WORK TASK:
The answer is the number of lines in the data that contain the word "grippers"; give it alone.

EXCERPTED RECORDS:

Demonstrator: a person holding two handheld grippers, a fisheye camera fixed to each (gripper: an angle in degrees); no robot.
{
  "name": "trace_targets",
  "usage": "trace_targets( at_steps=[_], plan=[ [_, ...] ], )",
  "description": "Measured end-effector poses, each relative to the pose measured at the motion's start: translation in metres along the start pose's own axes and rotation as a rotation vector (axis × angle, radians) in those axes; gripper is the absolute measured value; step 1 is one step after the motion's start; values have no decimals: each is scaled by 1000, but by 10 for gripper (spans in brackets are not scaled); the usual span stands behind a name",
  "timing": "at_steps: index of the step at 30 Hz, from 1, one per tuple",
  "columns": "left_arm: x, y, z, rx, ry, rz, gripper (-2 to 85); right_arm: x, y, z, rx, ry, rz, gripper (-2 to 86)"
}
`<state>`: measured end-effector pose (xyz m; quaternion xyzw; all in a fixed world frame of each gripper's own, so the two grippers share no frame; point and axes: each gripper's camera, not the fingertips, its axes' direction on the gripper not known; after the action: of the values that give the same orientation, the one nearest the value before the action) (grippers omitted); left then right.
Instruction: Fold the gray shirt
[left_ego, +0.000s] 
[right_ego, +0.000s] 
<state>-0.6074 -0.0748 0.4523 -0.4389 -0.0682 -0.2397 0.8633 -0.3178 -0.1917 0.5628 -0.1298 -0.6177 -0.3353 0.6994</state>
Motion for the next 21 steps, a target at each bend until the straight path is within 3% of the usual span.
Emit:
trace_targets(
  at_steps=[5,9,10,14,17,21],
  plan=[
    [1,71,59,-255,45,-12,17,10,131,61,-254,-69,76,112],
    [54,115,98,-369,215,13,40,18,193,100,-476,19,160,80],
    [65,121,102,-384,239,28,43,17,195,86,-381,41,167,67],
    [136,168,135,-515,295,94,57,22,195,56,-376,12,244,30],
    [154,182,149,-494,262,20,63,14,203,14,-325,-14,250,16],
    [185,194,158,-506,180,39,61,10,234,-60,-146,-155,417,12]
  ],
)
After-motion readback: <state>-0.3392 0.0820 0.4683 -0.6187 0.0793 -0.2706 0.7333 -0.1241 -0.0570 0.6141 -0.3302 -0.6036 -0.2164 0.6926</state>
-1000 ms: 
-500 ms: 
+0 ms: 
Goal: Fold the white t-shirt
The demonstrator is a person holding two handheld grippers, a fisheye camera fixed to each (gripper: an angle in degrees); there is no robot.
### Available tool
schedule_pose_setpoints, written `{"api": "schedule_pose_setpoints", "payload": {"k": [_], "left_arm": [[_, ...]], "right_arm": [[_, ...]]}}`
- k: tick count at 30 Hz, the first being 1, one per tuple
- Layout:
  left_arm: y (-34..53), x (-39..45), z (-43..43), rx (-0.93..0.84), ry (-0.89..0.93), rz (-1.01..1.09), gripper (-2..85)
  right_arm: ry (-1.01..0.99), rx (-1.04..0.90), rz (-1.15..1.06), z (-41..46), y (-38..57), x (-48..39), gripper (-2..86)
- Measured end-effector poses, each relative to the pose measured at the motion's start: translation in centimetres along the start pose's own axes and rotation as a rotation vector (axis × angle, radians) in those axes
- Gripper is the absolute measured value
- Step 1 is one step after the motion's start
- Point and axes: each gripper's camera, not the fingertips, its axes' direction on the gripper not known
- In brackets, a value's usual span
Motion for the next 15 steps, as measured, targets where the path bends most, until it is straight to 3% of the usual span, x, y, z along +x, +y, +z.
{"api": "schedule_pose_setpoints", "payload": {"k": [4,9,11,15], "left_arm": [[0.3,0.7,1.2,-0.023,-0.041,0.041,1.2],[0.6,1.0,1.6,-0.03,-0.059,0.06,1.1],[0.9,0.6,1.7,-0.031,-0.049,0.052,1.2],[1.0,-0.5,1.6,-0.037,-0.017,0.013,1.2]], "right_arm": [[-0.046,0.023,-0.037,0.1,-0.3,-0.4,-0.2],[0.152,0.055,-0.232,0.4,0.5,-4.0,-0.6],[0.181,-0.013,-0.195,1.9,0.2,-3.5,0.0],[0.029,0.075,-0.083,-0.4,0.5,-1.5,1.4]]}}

OUTPUT:
3